Beginning at the line that contains "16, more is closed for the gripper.", reproduce every line to the end of the material without changing any of them.
• • • • •
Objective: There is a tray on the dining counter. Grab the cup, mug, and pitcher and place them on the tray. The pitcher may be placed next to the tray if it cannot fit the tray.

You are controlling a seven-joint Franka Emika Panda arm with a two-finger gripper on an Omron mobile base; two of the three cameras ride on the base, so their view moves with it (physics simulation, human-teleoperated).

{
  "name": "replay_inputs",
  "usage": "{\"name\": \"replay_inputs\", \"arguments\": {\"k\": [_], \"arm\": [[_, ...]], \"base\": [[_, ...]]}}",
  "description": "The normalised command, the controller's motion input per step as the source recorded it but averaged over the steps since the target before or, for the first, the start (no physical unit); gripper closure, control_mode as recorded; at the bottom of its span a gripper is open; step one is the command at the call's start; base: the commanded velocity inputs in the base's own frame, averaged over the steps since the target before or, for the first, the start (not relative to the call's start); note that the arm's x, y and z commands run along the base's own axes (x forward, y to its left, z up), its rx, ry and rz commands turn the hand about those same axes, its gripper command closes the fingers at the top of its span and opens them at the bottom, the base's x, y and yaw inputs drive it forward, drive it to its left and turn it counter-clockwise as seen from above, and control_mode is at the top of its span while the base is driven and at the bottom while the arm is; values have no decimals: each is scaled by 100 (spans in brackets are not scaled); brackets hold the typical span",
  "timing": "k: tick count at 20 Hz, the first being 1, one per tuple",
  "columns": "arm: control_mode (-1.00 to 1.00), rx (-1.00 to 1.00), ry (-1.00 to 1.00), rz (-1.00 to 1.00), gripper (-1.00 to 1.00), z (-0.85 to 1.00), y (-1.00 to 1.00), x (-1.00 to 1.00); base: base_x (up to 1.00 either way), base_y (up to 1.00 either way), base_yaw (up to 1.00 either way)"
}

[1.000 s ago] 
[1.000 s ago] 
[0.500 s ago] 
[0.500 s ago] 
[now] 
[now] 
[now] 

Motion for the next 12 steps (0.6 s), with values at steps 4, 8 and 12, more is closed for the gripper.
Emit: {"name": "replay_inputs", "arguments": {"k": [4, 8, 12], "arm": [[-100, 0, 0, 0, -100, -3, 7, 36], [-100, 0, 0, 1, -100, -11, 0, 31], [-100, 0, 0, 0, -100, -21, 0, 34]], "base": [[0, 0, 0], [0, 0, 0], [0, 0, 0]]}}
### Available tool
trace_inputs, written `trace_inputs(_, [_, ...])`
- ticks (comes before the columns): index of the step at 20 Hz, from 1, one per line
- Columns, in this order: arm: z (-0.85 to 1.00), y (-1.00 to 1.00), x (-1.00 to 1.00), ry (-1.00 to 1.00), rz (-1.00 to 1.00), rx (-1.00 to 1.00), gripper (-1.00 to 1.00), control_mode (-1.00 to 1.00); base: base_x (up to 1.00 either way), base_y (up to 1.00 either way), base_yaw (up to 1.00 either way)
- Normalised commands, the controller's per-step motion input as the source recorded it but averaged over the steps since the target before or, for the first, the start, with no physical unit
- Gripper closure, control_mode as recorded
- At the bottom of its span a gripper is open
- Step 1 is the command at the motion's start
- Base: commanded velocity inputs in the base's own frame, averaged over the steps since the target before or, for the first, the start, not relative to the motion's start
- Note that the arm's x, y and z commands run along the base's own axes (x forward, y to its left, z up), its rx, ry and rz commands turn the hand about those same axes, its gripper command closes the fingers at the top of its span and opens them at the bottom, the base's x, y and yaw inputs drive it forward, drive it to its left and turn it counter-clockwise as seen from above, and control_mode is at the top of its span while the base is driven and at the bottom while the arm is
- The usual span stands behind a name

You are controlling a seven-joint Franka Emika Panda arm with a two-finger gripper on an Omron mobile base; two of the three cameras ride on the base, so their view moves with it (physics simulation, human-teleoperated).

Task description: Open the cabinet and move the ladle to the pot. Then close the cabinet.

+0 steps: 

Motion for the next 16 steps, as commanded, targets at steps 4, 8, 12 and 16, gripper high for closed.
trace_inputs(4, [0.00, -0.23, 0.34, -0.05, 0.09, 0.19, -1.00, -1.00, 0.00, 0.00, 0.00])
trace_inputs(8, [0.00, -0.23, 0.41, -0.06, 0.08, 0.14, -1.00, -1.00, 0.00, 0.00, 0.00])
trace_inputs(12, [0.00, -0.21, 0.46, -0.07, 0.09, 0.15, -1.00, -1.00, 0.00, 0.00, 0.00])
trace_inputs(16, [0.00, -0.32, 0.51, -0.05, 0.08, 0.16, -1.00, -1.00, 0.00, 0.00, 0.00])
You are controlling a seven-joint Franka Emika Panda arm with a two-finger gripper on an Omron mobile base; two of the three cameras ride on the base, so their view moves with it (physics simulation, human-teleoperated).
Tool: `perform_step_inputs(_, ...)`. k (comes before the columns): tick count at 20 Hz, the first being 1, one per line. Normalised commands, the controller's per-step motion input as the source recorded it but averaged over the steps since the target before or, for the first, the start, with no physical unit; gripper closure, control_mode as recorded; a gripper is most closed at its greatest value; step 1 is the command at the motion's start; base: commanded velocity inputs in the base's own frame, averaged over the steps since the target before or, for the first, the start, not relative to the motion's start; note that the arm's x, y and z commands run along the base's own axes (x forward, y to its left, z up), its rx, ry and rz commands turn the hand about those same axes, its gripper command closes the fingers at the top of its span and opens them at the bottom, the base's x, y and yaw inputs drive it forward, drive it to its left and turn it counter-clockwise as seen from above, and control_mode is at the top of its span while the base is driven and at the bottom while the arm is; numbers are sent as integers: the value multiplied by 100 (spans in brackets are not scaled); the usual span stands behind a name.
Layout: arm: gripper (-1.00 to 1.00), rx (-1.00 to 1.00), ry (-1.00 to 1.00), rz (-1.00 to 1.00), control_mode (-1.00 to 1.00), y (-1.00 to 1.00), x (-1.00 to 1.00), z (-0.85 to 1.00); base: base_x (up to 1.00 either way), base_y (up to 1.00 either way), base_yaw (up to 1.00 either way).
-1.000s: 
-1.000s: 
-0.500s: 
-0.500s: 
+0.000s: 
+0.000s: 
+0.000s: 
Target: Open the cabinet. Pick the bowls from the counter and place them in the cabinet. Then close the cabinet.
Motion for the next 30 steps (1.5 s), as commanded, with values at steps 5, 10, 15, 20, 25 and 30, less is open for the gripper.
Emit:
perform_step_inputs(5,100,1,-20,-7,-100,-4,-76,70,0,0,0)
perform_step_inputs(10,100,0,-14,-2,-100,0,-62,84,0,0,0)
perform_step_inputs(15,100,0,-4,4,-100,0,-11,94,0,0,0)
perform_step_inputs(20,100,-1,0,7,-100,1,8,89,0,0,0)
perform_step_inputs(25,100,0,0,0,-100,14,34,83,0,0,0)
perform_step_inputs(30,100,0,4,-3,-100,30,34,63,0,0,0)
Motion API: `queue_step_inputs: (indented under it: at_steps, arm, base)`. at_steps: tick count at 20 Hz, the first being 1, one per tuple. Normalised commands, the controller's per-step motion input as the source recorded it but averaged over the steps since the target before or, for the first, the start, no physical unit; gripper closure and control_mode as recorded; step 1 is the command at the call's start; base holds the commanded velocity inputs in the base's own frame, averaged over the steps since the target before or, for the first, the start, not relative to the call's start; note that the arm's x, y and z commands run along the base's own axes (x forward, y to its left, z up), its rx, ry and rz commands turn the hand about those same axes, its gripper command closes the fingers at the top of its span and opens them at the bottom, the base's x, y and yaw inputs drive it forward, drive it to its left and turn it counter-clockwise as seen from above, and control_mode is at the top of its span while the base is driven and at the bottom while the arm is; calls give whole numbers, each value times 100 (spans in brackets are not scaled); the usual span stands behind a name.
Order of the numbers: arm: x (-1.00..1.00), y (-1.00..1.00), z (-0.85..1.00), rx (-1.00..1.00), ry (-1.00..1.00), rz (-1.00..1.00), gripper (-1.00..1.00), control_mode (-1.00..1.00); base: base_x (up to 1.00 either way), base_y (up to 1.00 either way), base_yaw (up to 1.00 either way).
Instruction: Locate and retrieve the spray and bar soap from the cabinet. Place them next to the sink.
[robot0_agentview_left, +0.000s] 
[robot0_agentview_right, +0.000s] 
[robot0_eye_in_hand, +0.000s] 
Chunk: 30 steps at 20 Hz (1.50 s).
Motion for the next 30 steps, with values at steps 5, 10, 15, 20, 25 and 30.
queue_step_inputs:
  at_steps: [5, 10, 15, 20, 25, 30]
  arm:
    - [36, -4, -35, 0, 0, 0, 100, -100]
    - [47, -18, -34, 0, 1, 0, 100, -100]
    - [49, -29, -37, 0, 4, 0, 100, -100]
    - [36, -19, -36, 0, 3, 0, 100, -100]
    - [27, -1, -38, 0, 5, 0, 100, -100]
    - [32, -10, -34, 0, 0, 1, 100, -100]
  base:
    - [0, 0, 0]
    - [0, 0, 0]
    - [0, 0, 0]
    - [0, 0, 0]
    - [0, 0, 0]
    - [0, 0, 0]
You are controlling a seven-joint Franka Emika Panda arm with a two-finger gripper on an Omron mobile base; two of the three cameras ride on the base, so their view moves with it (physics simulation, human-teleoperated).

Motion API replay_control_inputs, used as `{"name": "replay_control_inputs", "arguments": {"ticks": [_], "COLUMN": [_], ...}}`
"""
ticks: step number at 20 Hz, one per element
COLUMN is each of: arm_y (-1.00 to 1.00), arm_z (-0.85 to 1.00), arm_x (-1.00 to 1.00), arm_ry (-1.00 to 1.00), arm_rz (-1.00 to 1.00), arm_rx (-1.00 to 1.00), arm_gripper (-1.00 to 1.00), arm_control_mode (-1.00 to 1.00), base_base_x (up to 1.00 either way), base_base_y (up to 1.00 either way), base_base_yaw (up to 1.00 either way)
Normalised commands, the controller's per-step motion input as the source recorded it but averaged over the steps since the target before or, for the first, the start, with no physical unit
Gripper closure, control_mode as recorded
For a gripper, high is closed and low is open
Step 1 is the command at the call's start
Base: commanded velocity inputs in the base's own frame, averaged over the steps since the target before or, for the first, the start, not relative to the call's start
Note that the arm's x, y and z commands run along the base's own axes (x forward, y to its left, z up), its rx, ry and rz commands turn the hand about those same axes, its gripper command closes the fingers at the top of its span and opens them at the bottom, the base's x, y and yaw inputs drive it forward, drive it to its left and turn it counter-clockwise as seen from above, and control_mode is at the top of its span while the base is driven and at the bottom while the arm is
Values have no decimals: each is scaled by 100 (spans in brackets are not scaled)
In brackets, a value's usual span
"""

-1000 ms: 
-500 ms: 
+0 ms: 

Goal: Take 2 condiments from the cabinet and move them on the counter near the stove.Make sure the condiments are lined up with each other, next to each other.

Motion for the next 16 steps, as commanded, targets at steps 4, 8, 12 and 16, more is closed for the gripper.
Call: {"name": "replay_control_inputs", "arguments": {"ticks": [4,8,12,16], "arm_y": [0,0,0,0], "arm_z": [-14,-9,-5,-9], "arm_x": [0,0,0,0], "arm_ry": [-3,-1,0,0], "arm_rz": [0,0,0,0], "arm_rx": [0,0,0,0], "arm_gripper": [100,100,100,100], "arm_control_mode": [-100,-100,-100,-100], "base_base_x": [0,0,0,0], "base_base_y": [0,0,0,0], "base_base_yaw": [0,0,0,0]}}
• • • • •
◆ EXPECTED ANSWER
Motion for the next 16 steps, as commanded, targets at steps 4, 8, 12 and 16, more is closed for the gripper.
Call: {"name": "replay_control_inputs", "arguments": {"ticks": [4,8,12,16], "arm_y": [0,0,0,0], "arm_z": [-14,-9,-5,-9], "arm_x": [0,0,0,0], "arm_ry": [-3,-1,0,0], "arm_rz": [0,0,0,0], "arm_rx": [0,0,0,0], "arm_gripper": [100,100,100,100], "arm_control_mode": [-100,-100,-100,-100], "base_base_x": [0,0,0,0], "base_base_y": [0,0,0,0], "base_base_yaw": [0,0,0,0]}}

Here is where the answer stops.